◆ Work order
Look through the entries for the string "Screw" and copy every line where it shows up.

|---|

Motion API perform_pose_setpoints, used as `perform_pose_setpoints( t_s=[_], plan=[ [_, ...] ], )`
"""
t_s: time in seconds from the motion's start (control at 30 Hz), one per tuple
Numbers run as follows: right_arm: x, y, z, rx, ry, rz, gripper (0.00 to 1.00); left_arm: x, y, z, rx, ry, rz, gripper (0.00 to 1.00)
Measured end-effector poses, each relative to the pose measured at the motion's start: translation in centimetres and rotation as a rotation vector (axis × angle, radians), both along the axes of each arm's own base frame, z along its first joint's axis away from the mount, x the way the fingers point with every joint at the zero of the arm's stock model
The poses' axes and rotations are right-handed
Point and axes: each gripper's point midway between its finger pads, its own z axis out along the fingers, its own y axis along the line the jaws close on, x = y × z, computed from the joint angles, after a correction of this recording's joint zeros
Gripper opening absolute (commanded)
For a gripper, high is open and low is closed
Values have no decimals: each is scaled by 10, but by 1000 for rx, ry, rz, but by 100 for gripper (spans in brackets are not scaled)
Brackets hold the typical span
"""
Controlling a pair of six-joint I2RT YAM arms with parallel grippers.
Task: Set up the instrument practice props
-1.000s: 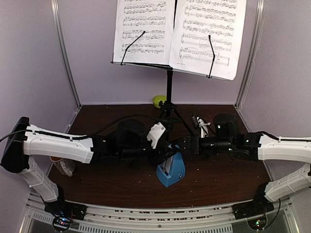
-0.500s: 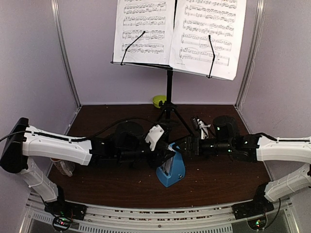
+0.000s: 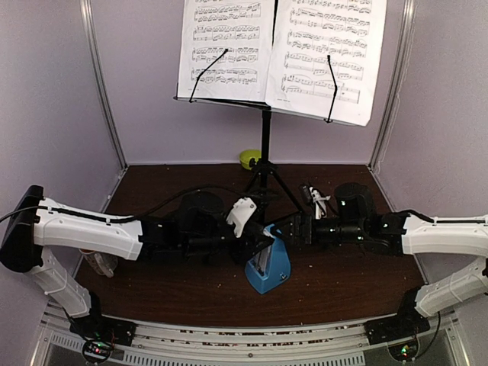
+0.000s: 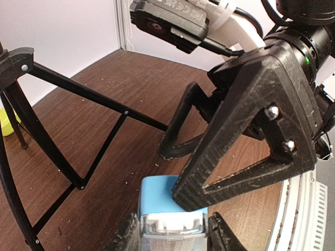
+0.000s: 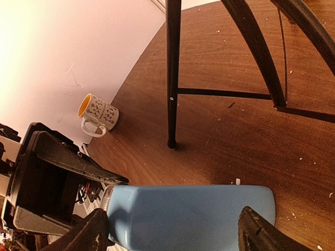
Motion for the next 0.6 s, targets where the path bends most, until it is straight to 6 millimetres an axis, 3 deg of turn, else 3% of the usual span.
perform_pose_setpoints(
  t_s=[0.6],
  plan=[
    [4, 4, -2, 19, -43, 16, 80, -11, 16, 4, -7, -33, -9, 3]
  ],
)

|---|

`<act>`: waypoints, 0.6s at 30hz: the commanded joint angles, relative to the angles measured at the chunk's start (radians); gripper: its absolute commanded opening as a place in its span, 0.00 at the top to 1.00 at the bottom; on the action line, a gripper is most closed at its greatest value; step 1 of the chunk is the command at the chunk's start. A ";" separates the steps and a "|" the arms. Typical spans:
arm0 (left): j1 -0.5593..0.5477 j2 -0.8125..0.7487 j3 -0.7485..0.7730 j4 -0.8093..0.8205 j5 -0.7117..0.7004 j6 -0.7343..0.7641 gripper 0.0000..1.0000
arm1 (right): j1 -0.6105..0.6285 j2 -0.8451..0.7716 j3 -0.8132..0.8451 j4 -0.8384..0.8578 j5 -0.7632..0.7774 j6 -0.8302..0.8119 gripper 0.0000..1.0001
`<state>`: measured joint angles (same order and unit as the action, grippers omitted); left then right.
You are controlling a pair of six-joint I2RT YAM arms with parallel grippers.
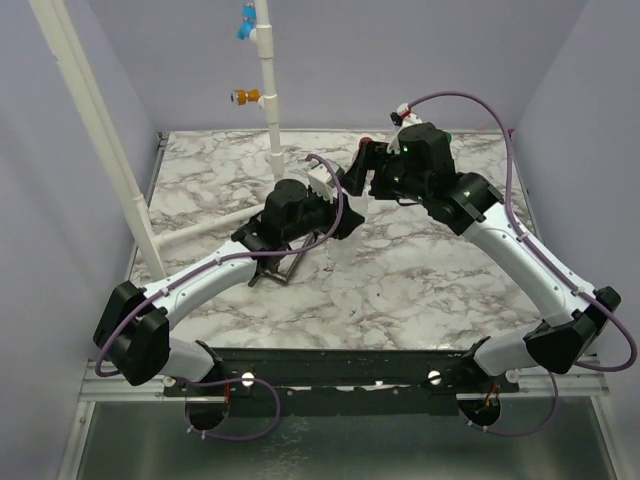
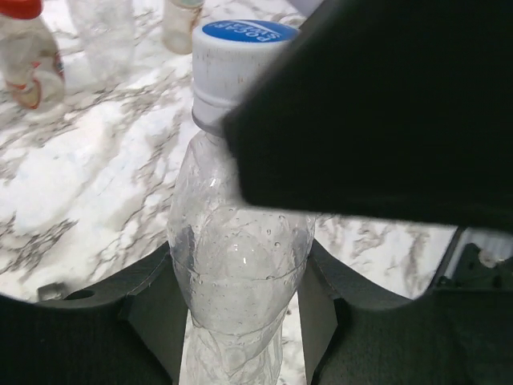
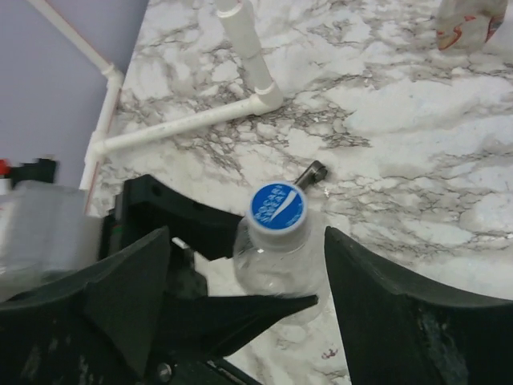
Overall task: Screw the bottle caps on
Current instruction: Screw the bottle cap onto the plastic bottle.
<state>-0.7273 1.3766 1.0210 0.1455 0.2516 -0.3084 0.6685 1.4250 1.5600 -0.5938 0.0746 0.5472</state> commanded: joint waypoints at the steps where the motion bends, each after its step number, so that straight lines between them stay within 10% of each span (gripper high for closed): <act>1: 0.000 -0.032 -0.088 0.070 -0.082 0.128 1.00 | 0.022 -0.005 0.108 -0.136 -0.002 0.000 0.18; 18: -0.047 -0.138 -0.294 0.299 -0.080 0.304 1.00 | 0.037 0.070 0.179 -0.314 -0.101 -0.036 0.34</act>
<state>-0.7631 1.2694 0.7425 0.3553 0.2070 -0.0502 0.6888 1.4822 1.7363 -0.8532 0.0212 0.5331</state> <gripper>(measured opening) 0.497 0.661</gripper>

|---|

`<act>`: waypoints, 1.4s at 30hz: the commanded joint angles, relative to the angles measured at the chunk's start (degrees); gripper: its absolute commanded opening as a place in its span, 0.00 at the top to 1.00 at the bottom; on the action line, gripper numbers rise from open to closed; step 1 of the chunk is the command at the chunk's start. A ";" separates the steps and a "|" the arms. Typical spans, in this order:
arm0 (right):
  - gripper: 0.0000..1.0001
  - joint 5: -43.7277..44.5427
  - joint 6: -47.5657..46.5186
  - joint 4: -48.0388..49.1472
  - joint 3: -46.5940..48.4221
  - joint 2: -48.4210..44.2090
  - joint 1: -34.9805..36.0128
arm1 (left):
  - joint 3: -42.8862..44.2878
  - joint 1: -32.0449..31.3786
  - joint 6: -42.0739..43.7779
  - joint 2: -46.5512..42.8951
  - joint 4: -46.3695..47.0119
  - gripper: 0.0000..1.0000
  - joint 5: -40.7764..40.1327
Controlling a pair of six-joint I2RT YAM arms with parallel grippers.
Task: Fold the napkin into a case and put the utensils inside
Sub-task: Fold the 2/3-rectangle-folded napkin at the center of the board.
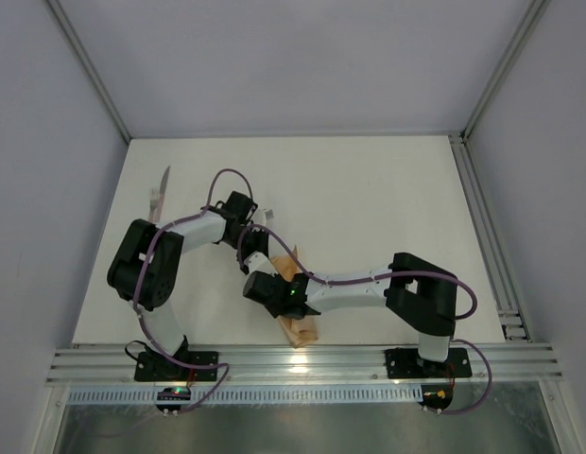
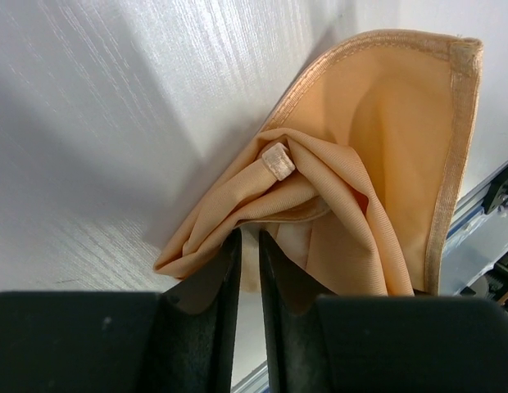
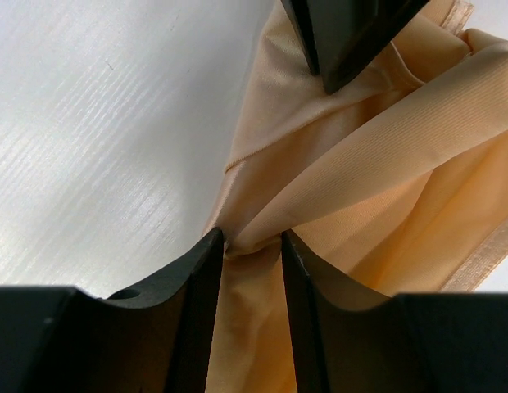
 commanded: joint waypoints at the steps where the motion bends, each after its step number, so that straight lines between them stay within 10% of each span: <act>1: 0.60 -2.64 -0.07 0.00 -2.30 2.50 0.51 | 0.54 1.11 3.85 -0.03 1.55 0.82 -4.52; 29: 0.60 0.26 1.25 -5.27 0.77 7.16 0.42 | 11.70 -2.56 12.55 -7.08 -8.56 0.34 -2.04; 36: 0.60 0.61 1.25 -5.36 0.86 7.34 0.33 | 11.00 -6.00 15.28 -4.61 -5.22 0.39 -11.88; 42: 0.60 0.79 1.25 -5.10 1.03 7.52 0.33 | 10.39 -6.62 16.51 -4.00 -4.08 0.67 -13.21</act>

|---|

◆ Reply to the exercise
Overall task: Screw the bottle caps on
Current instruction: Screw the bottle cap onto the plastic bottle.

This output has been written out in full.